Bonanzino takes medical research CEO post
Longtime Spokane business leader Anthony Bonanzino is the new CEO of the Institute for Systems Medicine, a nonprofit effort that hopes to develop cutting-edge medical research.
Bonanzino retired earlier this year as CEO at contract pharmaceutical company HollisterStier in north Spokane. He’d held that position for 18 years.
The ISM board is asking Bonanzino to help develop a strong business plan and move toward financial independence.
Initially discussed among local officials in 2004, the group created a planning authority in 2007 and had hoped by now to have hired a chief scientific officer who would recruit researchers and find grants to develop medical products. The region’s hospitals would be a benefit as the projects would plan clinical trials to test their new medicines or devices.
That initial plan, however, was too ambitious for Spokane, said Dave Holmes, an Avista executive who has been “loaned” to the ISM for the past year.
Under Bonanzino, the ISM will look for a combination of local support and outside grants and will scale back its budget goals.
It’s also revising its mission. Instead of recruiting outside researchers, the ISM will first find ways to fund up to three area-based health research projects that Bonanzino said are sitting, ready to go. One would involve extensive and long-term data gathered by WSU in connection to heart disease.
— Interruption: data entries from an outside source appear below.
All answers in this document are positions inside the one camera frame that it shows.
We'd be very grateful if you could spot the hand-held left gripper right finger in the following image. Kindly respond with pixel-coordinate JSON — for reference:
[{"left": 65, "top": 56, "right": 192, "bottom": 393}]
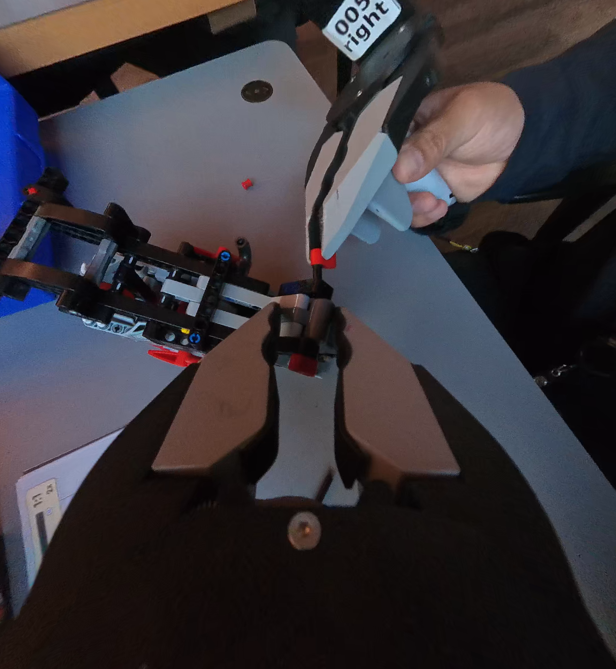
[{"left": 334, "top": 308, "right": 461, "bottom": 490}]

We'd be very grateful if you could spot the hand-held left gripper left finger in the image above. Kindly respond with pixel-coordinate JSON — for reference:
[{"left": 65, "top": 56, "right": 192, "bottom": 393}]
[{"left": 151, "top": 304, "right": 282, "bottom": 485}]

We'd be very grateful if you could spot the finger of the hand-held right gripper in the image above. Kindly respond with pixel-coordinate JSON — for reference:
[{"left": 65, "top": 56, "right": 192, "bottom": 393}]
[
  {"left": 320, "top": 77, "right": 405, "bottom": 260},
  {"left": 305, "top": 128, "right": 348, "bottom": 267}
]

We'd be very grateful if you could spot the black grey lego truck model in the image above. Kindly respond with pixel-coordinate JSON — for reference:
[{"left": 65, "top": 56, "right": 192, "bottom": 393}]
[{"left": 0, "top": 167, "right": 351, "bottom": 379}]

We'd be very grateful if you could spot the person's right forearm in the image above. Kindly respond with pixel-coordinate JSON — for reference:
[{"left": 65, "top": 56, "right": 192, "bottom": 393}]
[{"left": 475, "top": 5, "right": 616, "bottom": 206}]

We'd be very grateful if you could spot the person's right hand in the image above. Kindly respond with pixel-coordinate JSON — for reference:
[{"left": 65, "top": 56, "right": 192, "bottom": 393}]
[{"left": 391, "top": 81, "right": 526, "bottom": 228}]

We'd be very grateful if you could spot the open instruction booklet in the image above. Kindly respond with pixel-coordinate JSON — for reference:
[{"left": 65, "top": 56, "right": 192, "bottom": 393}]
[{"left": 15, "top": 426, "right": 127, "bottom": 616}]

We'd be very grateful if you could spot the wooden edged table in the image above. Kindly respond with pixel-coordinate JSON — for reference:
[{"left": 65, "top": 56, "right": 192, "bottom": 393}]
[{"left": 0, "top": 0, "right": 257, "bottom": 80}]

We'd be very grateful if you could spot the blue plastic bin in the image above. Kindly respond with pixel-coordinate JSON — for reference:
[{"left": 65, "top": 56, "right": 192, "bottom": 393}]
[{"left": 0, "top": 52, "right": 59, "bottom": 325}]
Said Bonanzino: “Part of the problem the ISM had, if we want to call it a problem, was the institute got a bit ahead of itself.” Instead of the initial target of raising $100 million, the ISM will be looking for a much smaller operating budget, he added.
Key organizations that have backed the ISM, in addition to Avista, are Washington State University, Gonzaga University, Spokane County, Providence Health Care and Empire Health Services. Bonanzino said one objective will be adding other groups to that list.
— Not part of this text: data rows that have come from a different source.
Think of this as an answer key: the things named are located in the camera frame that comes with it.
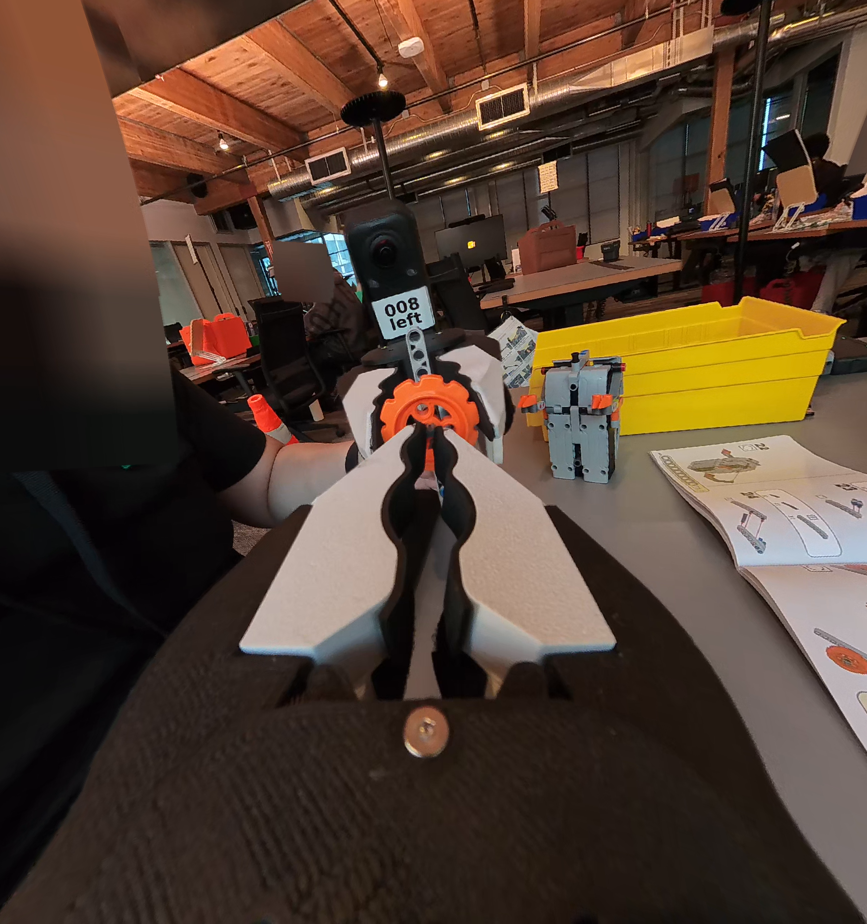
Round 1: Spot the grey robot model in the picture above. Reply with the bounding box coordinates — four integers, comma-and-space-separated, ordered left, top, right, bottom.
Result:
518, 350, 626, 485

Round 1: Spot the person's left forearm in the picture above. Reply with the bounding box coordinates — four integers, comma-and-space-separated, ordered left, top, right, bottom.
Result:
217, 436, 357, 528

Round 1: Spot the orange plastic case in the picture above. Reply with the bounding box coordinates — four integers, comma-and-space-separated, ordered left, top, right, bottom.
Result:
181, 312, 251, 368

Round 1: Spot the plain black pole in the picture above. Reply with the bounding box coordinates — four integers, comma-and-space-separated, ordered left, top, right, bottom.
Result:
722, 0, 775, 306

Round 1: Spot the yellow plastic bin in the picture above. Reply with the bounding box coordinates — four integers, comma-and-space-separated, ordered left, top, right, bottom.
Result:
523, 296, 847, 438

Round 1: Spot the orange gear wheel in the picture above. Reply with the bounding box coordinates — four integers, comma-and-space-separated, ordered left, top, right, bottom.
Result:
381, 375, 481, 477

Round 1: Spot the grey air duct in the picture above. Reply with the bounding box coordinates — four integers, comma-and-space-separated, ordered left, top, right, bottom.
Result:
266, 68, 647, 203

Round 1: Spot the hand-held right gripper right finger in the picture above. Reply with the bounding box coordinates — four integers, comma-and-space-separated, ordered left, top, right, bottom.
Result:
433, 426, 617, 700

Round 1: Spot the black monitor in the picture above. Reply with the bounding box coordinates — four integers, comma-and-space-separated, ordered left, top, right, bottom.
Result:
433, 215, 508, 265

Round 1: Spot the long grey worktable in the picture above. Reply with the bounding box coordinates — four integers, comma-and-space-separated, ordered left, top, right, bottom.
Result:
480, 256, 684, 313

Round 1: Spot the black office chair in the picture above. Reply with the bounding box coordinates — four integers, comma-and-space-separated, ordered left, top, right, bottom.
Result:
249, 296, 335, 436

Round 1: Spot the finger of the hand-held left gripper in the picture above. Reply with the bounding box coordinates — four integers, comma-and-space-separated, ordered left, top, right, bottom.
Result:
338, 367, 395, 463
450, 345, 514, 465

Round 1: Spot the open instruction booklet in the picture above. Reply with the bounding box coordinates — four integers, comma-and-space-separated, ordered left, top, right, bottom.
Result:
650, 435, 867, 778

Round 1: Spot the black disc-topped pole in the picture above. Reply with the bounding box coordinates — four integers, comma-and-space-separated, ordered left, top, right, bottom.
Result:
341, 92, 408, 201

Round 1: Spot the white air vent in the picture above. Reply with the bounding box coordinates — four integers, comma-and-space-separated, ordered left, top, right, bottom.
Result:
305, 148, 352, 183
477, 83, 530, 131

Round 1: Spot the grey beam assembly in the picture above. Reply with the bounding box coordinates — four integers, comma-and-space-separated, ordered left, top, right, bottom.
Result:
405, 326, 450, 510

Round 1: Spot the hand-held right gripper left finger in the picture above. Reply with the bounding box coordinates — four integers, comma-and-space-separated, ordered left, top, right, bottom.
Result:
239, 424, 434, 700

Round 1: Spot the orange traffic cone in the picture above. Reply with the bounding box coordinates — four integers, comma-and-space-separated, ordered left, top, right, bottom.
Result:
247, 393, 299, 446
Another goal is for ISM to hire a staff of three or more positions and ultimately operate from its own building.
Later this year Bonanzino plans to appeal for ISM funding from the newly created Health Sciences and Service Authority, whose purpose is to promote bioscience projects that will lead to economic development. Money for those projects would come from county sales taxes.
Bonanzino, 56, said he doesn’t intend to remain in the job more than 12 to 16 months, and will mostly work less than 30 hours a week. He continues spending time with his son managing their document storage and archiving firm, Century Archives Northwest.